Data Visualization: The Scatter Plot

As I delve into this world of data science I am finding more and more that my sweet spot is in data visualization. It’s really just a fancy way of explaining how to communicate the story the data is telling you. The key is that to do this effectively it has to be visual.

And making it visual is not about making it look pretty. Far from it, it’s about clarity.

The ability to take a complex data set and break it down into something that not only digestible but truly informative is where I’m most interested in expanding my skill set.

And here’s a scary fact:

Credit: Pew Research

Which means data scientists have their work cut out for them.

(Actually, it means, we need to raise the bar for basic data literacy, but I digress)

Here are the basics: This is a scatterplot. It shows the correlation between the two variables:

The average number of decayed teeth per person in different countries
The average sugar consumption (grams per person per day)

Here’s the correlation: as sugar consumption goes up, so does the number of decayed teeth.

The dots on the chart represent each point of data and the line is called the ‘line of best fit’ or the ‘trend line’. According to MathIsFun.com the trend line is a “line as close as possible to all points, and as many points above the line as below”.

Because the line is a diagonal going up from left to right we would call this a ‘positive’ correlation. As the value of one variable increases so does the other. If one variable went up and the other went down we would consider that a ‘negative’ correlation.

Now while we can see that there is a correlation here, we must remember one of the basic rules of statistics. Correlation does not equal causation. So we can not infer that eating lots of sugar will cause cavities by this chart alone. But it does give us a clue!

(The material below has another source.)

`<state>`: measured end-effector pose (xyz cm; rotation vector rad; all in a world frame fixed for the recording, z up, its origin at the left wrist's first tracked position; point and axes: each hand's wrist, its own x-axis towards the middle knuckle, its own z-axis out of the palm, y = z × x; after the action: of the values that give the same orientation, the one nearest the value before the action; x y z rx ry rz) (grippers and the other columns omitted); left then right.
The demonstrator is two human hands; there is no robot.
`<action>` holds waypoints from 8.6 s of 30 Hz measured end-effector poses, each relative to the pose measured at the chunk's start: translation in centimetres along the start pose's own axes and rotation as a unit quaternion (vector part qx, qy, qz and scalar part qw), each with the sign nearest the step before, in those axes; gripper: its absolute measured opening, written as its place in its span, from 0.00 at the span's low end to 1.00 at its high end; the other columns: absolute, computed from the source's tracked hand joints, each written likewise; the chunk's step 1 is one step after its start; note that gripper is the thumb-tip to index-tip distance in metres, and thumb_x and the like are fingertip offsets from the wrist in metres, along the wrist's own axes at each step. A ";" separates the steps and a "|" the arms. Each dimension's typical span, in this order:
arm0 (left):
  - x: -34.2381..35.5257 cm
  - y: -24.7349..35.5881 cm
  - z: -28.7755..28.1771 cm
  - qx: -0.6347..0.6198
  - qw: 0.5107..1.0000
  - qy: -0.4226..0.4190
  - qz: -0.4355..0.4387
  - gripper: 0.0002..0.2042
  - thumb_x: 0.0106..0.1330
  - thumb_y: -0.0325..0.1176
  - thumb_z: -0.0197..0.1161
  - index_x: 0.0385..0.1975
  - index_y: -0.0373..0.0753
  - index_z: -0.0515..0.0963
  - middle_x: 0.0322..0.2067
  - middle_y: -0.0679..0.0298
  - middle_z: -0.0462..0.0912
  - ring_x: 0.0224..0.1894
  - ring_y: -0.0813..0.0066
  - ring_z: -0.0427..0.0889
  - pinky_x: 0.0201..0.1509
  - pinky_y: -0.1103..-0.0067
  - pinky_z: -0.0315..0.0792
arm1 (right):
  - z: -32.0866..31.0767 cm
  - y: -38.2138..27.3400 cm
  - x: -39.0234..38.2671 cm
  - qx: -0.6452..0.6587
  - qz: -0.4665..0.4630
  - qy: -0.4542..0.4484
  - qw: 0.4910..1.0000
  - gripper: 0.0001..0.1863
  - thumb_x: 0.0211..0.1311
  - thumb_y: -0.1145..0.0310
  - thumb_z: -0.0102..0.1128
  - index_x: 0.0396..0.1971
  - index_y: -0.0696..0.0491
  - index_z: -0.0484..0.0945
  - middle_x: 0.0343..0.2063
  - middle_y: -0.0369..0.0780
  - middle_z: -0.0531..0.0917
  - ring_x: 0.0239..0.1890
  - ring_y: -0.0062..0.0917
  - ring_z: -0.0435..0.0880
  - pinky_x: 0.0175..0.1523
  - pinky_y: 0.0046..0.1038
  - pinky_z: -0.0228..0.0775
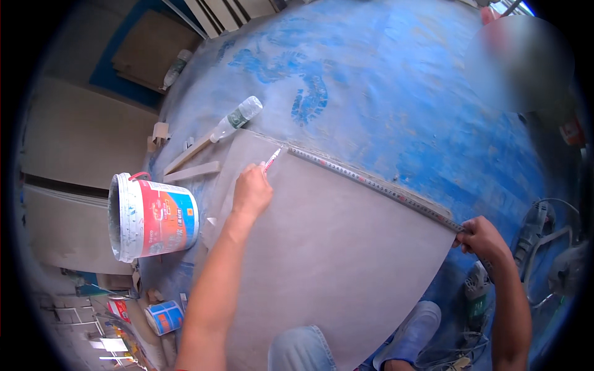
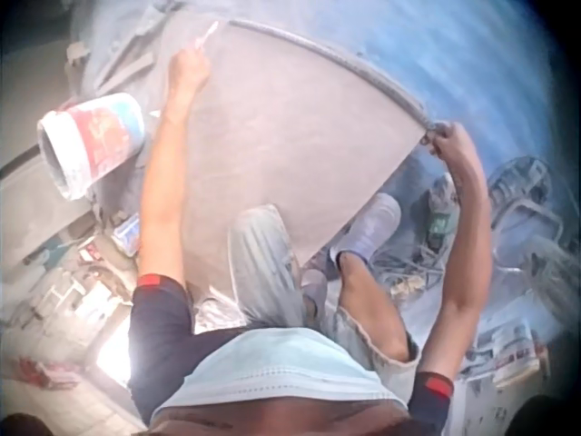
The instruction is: The person uses a measuring tape to measure the distance from an electrical box on a wall to the corner, then transfers those measurements onto a tile by marking lines with a pen and tape measure.
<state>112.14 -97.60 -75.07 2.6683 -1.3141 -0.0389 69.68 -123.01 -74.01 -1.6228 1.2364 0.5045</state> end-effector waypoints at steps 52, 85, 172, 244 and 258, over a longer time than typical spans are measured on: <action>-0.1 0.9 -0.2 0.045 0.996 -0.061 -0.036 0.07 0.49 0.22 0.58 0.30 0.32 0.77 0.35 0.47 0.78 0.40 0.46 0.79 0.46 0.61 0.74 | -0.1 0.6 0.6 0.009 0.004 -0.002 1.000 0.07 0.60 0.75 0.58 0.27 0.60 0.84 0.16 0.36 0.79 0.19 0.17 0.76 0.26 0.23 0.67; -26.7 0.1 -17.4 -0.489 0.835 0.109 -0.228 0.09 0.53 0.17 0.69 0.33 0.33 0.81 0.31 0.66 0.80 0.30 0.79 0.75 0.35 0.81 0.73 | -10.9 -25.4 -27.4 -0.484 -0.017 -0.114 0.867 0.09 0.66 0.69 0.57 0.40 0.53 0.85 0.34 0.37 0.88 0.32 0.22 0.88 0.41 0.26 0.80; -0.2 9.9 3.3 -0.762 0.459 0.029 -0.456 0.11 0.73 0.40 0.54 0.41 0.37 0.73 0.28 0.64 0.79 0.23 0.86 0.69 0.25 0.85 0.63 | 13.9 -43.7 21.4 -0.573 -0.369 -0.325 0.655 0.24 0.61 0.56 0.63 0.53 0.54 0.79 0.23 0.35 0.83 0.27 0.21 0.79 0.35 0.28 0.70; 0.7 10.4 4.4 -0.811 0.385 0.023 -0.440 0.13 0.72 0.38 0.50 0.40 0.35 0.76 0.24 0.59 0.80 0.19 0.80 0.67 0.23 0.82 0.60 | 12.6 -41.1 21.1 -0.548 -0.390 -0.348 0.653 0.17 0.59 0.59 0.62 0.44 0.50 0.84 0.21 0.35 0.83 0.25 0.21 0.78 0.34 0.28 0.69; -0.7 13.3 4.5 -0.815 0.344 -0.006 -0.466 0.12 0.73 0.38 0.50 0.42 0.36 0.76 0.24 0.58 0.80 0.19 0.80 0.67 0.22 0.82 0.60 | 11.1 -37.6 20.5 -0.526 -0.368 -0.366 0.674 0.17 0.60 0.60 0.61 0.45 0.54 0.84 0.23 0.37 0.84 0.28 0.23 0.81 0.37 0.29 0.71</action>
<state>100.85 -105.66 -77.37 0.9712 0.6023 -0.8913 113.76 -123.63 -77.79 -2.2485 -0.5306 1.2852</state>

This chart above is a good example of the pros of a scatter plot and when it is best used to visualize data. Let’s look at a poor example from visual.ly:

The ‘cylinders’ variable is what we’d call categorical, meaning that each number represents a category. There can be no data points between categories so all of the points end up on straight lines stacking up. It’s hard to even tell how many points there are so, visually we can not clearly see what the correlation is if there is any at all.

It’s important that we use the right visualizations for our data findings to relay them in a way that not only makes sense but gets our point across to the audience, whether that is in the research stage or when presenting.